Hi Cat! Likely, your reaction is caused by an allergy to nickle,
which is a base metal commonly used in less-expensive jewelry
alloys. It’s found in most costume jewelry, in most surgical steel,
and even in many so-called “hypoallergenic” ear posts and such.
(I’ve never understood why they call them that, since so many people
have this allergy.) I know it’s a pain, my one daughter has it,
too. She even gets nasty rashes from where the back of the snap on
her jeans touches her belly.

You might want to either have an allergist test you just to make
sure, or save yourself the expense and test yourself. Buy a small
piece of nickle (called nickle silver in the jewelry industry, even
though it has no silver in it). Sand it lightly and clean it well
with alcohol. Allow it to dry thoroughly so there is no residue.
Tape it to the inside of your arm with a non-irritating surgical
tape.
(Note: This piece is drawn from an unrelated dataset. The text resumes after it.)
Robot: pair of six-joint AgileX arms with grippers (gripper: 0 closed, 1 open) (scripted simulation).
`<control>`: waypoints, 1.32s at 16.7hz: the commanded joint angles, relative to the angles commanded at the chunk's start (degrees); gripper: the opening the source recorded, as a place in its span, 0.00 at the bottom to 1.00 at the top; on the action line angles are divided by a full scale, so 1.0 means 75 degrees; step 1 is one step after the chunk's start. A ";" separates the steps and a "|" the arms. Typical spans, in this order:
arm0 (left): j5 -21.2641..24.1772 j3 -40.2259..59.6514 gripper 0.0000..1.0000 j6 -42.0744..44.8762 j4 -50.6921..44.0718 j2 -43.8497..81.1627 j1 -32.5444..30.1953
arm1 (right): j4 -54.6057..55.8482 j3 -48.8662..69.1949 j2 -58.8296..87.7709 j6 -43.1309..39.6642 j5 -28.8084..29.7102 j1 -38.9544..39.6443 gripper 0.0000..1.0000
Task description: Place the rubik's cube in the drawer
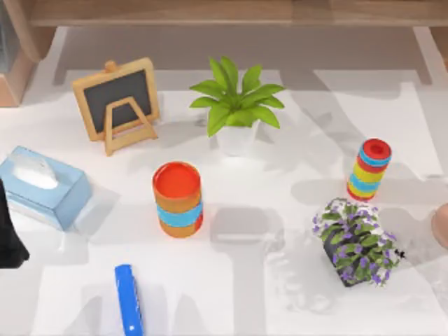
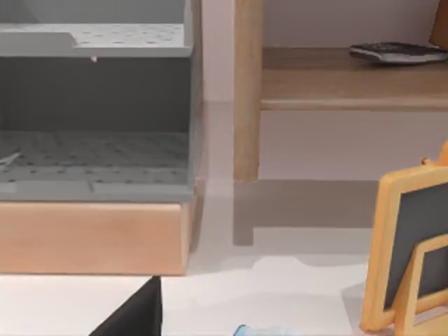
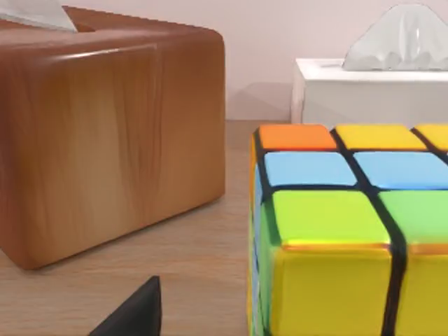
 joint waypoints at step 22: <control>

Leave in place for a day, then remove and observe the area.
If you have a rash where the nickle contacted your skin, there’s
your culprit.

Pretty much, if you have a nickle allergy, you need to be wearing
better jewelry – silver, gold, platinum. You might do well with
titanium, and beaded projects where they are not strung on anything
that contacts the skin.

If you have a really favorite piece, though, you can try a couple of
things:

  1. Coating all of the surfaces of the piece that touch your skin
    with several coats of clear nail polish. (don’t get it on any
    stones, though.). This is not a permanent solution … it wears off
    and has to be renewed periodically by removing the remainder with
    nail polish remover (carefully - don’t touch the stones) and
    reapplying. (this is the solution we use for my daughter’s jean
    buttons.)

OR

  1. Masking off stones in the piece and then coating with several
    coats of spray clear laquer (I like KlearKoat and it’s available in
    both gloss and matte – pick whichever works best for your design).
    This is basically what you find in the hardware store for protecting
    outdoor furniture … works quite well. Spray outside and from
    pretty far away from the piece … you want to “wave the piece
    through the mist of the spray” rather than concentrating the spray
    onto the piece, in order to get a good finish. Allow to dry between
    coats.

My personal preference is #2 because you get a more even and
unnoticeable application of coating. (it also retards tarnishing,
which is nice)

Good luck and have fun!
Karen Goeller
@Karen_Goeller


#2

I just wanted to thank everybody for so promptly responding to my
question about nickel in jewelry. You have all helped me a lot on
this. I would think that with such a significant part of the
population being allergic to this metal that costume jewelry makers
would avoid, or at least limit, using nickel. Thanks for your help!